— Task description —
All entries below are to be returned exactly, with pictures left out.

(Source data)
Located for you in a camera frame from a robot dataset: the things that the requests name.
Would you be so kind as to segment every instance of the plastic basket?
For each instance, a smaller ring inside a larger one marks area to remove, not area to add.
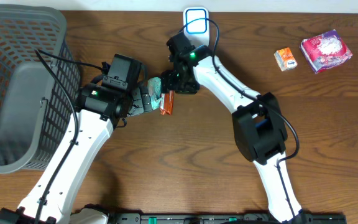
[[[14,118],[11,112],[15,106],[8,108],[4,104],[6,95],[13,91],[9,89],[9,82],[15,70],[27,63],[40,64],[35,49],[73,59],[65,42],[66,29],[64,16],[55,9],[0,5],[0,173],[21,168],[45,169],[62,140],[71,111],[61,89],[51,77],[48,77],[49,85],[45,83],[43,90],[47,103],[40,104],[41,99],[36,99],[37,106],[26,105],[25,110],[15,114]],[[44,58],[71,98],[74,98],[81,83],[78,67],[72,63]],[[34,94],[29,92],[27,97],[34,102],[33,95],[36,95],[37,90],[32,88],[32,91]],[[29,121],[26,120],[26,113],[37,116]],[[2,125],[2,119],[11,125],[10,129],[6,128],[9,125]]]

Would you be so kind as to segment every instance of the wood grain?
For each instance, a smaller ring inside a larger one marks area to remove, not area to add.
[[[181,27],[180,13],[63,14],[68,45],[82,62],[100,64],[124,54],[144,62],[152,77],[172,67],[165,42]],[[358,15],[214,12],[211,18],[221,30],[218,56],[225,66],[251,88],[275,94],[298,131],[301,151],[288,170],[302,207],[343,212],[348,223],[358,223]],[[331,29],[354,56],[315,75],[298,46]],[[283,47],[292,49],[296,69],[278,68],[273,53]],[[92,68],[83,71],[83,83],[98,75]],[[286,145],[291,152],[293,139]],[[0,208],[15,209],[40,175],[0,175]],[[145,213],[267,209],[255,167],[234,144],[230,113],[205,88],[175,95],[172,116],[154,111],[115,131],[93,162],[75,209],[87,203]]]

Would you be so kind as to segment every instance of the orange snack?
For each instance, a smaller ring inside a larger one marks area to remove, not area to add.
[[[162,93],[161,94],[161,105],[160,105],[160,110],[161,110],[161,114],[165,115],[165,114],[172,114],[172,110],[173,110],[173,94],[175,92],[173,90],[170,90],[169,93]]]
[[[293,69],[298,65],[289,47],[276,51],[274,57],[281,71]]]

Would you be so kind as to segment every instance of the black cable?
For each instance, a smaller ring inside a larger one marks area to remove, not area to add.
[[[39,51],[34,50],[34,52],[37,55],[38,59],[41,61],[42,65],[44,65],[44,67],[48,70],[49,74],[55,80],[55,82],[57,83],[59,88],[62,89],[62,92],[65,95],[65,98],[68,100],[68,104],[70,105],[71,112],[73,113],[74,125],[75,125],[73,139],[71,140],[70,145],[69,145],[66,153],[63,155],[61,161],[57,165],[57,167],[55,169],[55,172],[53,172],[52,176],[50,177],[50,180],[49,180],[47,186],[45,187],[44,193],[42,194],[42,196],[39,199],[39,206],[38,206],[37,213],[35,215],[35,221],[34,221],[35,224],[38,224],[38,222],[40,220],[40,217],[41,217],[42,207],[43,207],[43,205],[44,205],[44,203],[45,203],[45,201],[47,199],[47,195],[49,193],[50,187],[52,186],[53,181],[55,180],[57,174],[59,173],[60,168],[62,168],[62,165],[65,162],[66,158],[68,157],[71,149],[73,149],[73,146],[76,144],[77,137],[78,137],[78,117],[77,117],[77,114],[75,113],[73,103],[71,102],[71,99],[70,99],[66,89],[64,88],[63,84],[60,82],[60,80],[57,78],[56,74],[52,71],[52,69],[50,69],[48,64],[45,62],[45,60],[39,54]]]
[[[59,59],[59,60],[62,60],[64,62],[68,62],[68,63],[74,63],[74,64],[77,64],[77,65],[84,65],[84,66],[89,66],[89,67],[93,67],[93,68],[97,68],[99,69],[100,71],[102,71],[103,73],[103,68],[97,66],[97,65],[93,65],[93,64],[90,64],[90,63],[84,63],[84,62],[76,62],[76,61],[73,61],[73,60],[68,60],[68,59],[65,59],[65,58],[62,58],[62,57],[58,57],[56,55],[53,55],[53,54],[50,54],[48,52],[44,52],[43,50],[39,50],[38,51],[41,53],[41,54],[44,54],[44,55],[47,55],[49,57],[53,57],[55,59]]]
[[[91,83],[94,84],[98,84],[98,82],[100,82],[101,80],[103,80],[103,78],[105,77],[105,74],[100,74],[98,76],[93,77],[93,79],[91,80]]]
[[[207,21],[210,21],[210,23],[214,24],[215,27],[216,27],[216,40],[215,40],[215,44],[214,44],[214,49],[213,49],[213,52],[212,52],[212,64],[215,68],[215,71],[230,85],[232,86],[235,90],[237,90],[242,96],[252,100],[252,101],[256,101],[258,102],[260,105],[262,105],[264,108],[267,108],[269,109],[270,111],[272,111],[273,113],[275,113],[277,116],[279,116],[281,119],[283,119],[284,123],[290,128],[292,134],[293,134],[293,137],[295,138],[295,144],[296,144],[296,147],[295,147],[295,151],[293,152],[293,154],[287,156],[287,157],[284,157],[282,159],[279,159],[277,161],[277,164],[276,164],[276,167],[277,167],[277,171],[278,171],[278,174],[280,175],[280,180],[281,180],[281,183],[283,185],[283,189],[284,189],[284,192],[285,192],[285,196],[287,198],[287,202],[288,202],[288,205],[290,206],[290,210],[292,212],[292,215],[293,217],[295,217],[295,213],[293,211],[293,208],[292,208],[292,205],[291,205],[291,201],[290,201],[290,198],[288,196],[288,192],[287,192],[287,188],[285,187],[285,183],[284,183],[284,179],[283,179],[283,175],[281,173],[281,168],[280,168],[280,163],[282,161],[285,161],[285,160],[288,160],[288,159],[291,159],[291,158],[294,158],[298,152],[299,152],[299,148],[300,148],[300,143],[299,143],[299,137],[298,137],[298,134],[296,133],[295,129],[293,128],[293,126],[291,125],[291,123],[280,113],[278,112],[278,110],[276,110],[275,108],[269,106],[268,104],[264,103],[263,101],[260,101],[258,98],[254,98],[250,95],[248,95],[245,90],[241,90],[240,88],[238,88],[235,84],[233,84],[230,80],[228,80],[222,73],[221,71],[219,70],[219,67],[216,66],[215,64],[215,55],[216,55],[216,48],[218,46],[218,42],[219,42],[219,26],[217,25],[217,23],[215,23],[213,20],[211,19],[208,19],[208,18],[199,18],[199,19],[195,19],[193,21],[190,21],[188,22],[187,24],[185,24],[180,30],[179,32],[181,32],[186,26],[188,26],[189,24],[191,24],[192,22],[194,21],[198,21],[198,20],[201,20],[201,19],[205,19]]]

— Task result —
Located for you in a camera frame from a robot dataset: the things that the requests name.
Would you be so kind as to segment every instance of the plastic basket?
For each instance, a smaller ring inside a larger one marks area to remove, not area to add.
[[[14,118],[11,112],[15,106],[8,108],[4,104],[6,95],[13,91],[9,89],[9,82],[15,70],[27,63],[40,64],[35,49],[73,59],[65,42],[66,29],[64,16],[55,9],[0,5],[0,173],[21,168],[45,169],[62,140],[71,111],[61,89],[51,77],[48,77],[49,85],[45,83],[43,90],[47,103],[40,104],[41,99],[36,99],[37,106],[26,105],[25,110],[15,114]],[[44,58],[71,98],[74,98],[81,83],[78,67],[72,63]],[[34,94],[29,92],[27,97],[34,102],[33,95],[36,95],[37,90],[32,88],[32,91]],[[29,121],[26,120],[26,113],[37,116]],[[2,125],[2,119],[11,125],[10,129],[6,128],[9,125]]]

Would you be so kind as to segment every instance of the wood grain?
For each instance, a smaller ring inside a larger one marks area to remove, not area to add.
[[[181,27],[180,13],[63,14],[68,45],[82,62],[100,64],[124,54],[144,62],[152,77],[172,67],[165,42]],[[358,15],[214,12],[211,18],[221,30],[218,56],[225,66],[251,88],[275,94],[298,131],[301,151],[288,170],[302,207],[343,212],[348,223],[358,223]],[[331,29],[354,56],[315,75],[298,46]],[[283,47],[292,49],[296,69],[278,68],[273,53]],[[92,68],[83,71],[83,83],[98,75]],[[286,145],[291,152],[293,139]],[[0,208],[15,209],[40,175],[0,175]],[[145,213],[267,209],[255,167],[234,144],[230,113],[205,88],[175,95],[172,116],[154,111],[115,131],[93,162],[75,209],[87,203]]]

Would you be so kind as to segment every instance of the orange snack?
For each instance, a smaller ring inside a larger one marks area to remove, not area to add.
[[[162,93],[161,94],[161,105],[160,105],[160,110],[161,110],[161,114],[165,115],[165,114],[172,114],[172,110],[173,110],[173,94],[175,92],[173,90],[170,90],[169,93]]]
[[[293,69],[298,65],[289,47],[276,51],[274,57],[281,71]]]

Would you be so kind as to segment every instance of the black cable?
For each instance, a smaller ring inside a larger one marks area to remove, not area to add.
[[[39,51],[34,50],[34,52],[37,55],[38,59],[41,61],[42,65],[44,65],[44,67],[48,70],[49,74],[55,80],[55,82],[57,83],[59,88],[62,89],[62,92],[65,95],[65,98],[68,100],[68,104],[70,105],[71,112],[73,113],[74,125],[75,125],[73,139],[71,140],[70,145],[69,145],[66,153],[63,155],[61,161],[57,165],[57,167],[55,169],[55,172],[53,172],[52,176],[50,177],[50,180],[49,180],[47,186],[45,187],[44,193],[42,194],[42,196],[39,199],[39,206],[38,206],[37,213],[35,215],[35,221],[34,221],[35,224],[38,224],[38,222],[40,220],[40,217],[41,217],[42,207],[43,207],[43,205],[44,205],[44,203],[45,203],[45,201],[47,199],[47,195],[49,193],[50,187],[52,186],[53,181],[55,180],[57,174],[59,173],[60,168],[62,168],[62,165],[65,162],[66,158],[68,157],[71,149],[73,149],[73,146],[76,144],[77,137],[78,137],[78,117],[77,117],[77,114],[75,113],[73,103],[71,102],[71,99],[70,99],[66,89],[64,88],[63,84],[60,82],[60,80],[57,78],[56,74],[52,71],[52,69],[50,69],[48,64],[45,62],[45,60],[39,54]]]
[[[59,59],[59,60],[62,60],[64,62],[68,62],[68,63],[74,63],[74,64],[77,64],[77,65],[84,65],[84,66],[89,66],[89,67],[93,67],[93,68],[97,68],[99,69],[100,71],[102,71],[103,73],[103,68],[97,66],[97,65],[93,65],[93,64],[90,64],[90,63],[84,63],[84,62],[76,62],[76,61],[73,61],[73,60],[68,60],[68,59],[65,59],[65,58],[62,58],[62,57],[58,57],[56,55],[53,55],[53,54],[50,54],[48,52],[44,52],[43,50],[39,50],[38,51],[41,53],[41,54],[44,54],[44,55],[47,55],[49,57],[53,57],[55,59]]]
[[[91,83],[94,84],[98,84],[98,82],[100,82],[101,80],[103,80],[103,78],[105,77],[105,74],[100,74],[98,76],[93,77],[93,79],[91,80]]]
[[[207,21],[210,21],[210,23],[214,24],[215,27],[216,27],[216,40],[215,40],[215,44],[214,44],[214,49],[213,49],[213,52],[212,52],[212,64],[215,68],[215,71],[230,85],[232,86],[235,90],[237,90],[242,96],[252,100],[252,101],[256,101],[258,102],[260,105],[262,105],[264,108],[267,108],[269,109],[270,111],[272,111],[273,113],[275,113],[277,116],[279,116],[281,119],[283,119],[284,123],[290,128],[292,134],[293,134],[293,137],[295,138],[295,144],[296,144],[296,147],[295,147],[295,151],[293,152],[293,154],[287,156],[287,157],[284,157],[282,159],[279,159],[277,161],[277,164],[276,164],[276,167],[277,167],[277,171],[278,171],[278,174],[280,175],[280,180],[281,180],[281,183],[283,185],[283,189],[284,189],[284,192],[285,192],[285,196],[287,198],[287,202],[288,202],[288,205],[290,206],[290,210],[292,212],[292,215],[293,217],[295,217],[295,213],[293,211],[293,208],[292,208],[292,205],[291,205],[291,201],[290,201],[290,198],[288,196],[288,192],[287,192],[287,188],[285,187],[285,183],[284,183],[284,179],[283,179],[283,175],[281,173],[281,168],[280,168],[280,163],[282,161],[285,161],[285,160],[288,160],[288,159],[291,159],[291,158],[294,158],[298,152],[299,152],[299,148],[300,148],[300,143],[299,143],[299,137],[298,137],[298,134],[296,133],[295,129],[293,128],[293,126],[291,125],[291,123],[280,113],[278,112],[278,110],[276,110],[275,108],[269,106],[268,104],[264,103],[263,101],[260,101],[258,98],[254,98],[250,95],[248,95],[245,90],[241,90],[240,88],[238,88],[235,84],[233,84],[230,80],[228,80],[222,73],[221,71],[219,70],[219,67],[216,66],[215,64],[215,55],[216,55],[216,48],[218,46],[218,42],[219,42],[219,26],[217,25],[217,23],[215,23],[213,20],[211,19],[208,19],[208,18],[199,18],[199,19],[195,19],[193,21],[190,21],[188,22],[187,24],[185,24],[180,30],[179,32],[181,32],[186,26],[188,26],[189,24],[191,24],[192,22],[194,21],[198,21],[198,20],[201,20],[201,19],[205,19]]]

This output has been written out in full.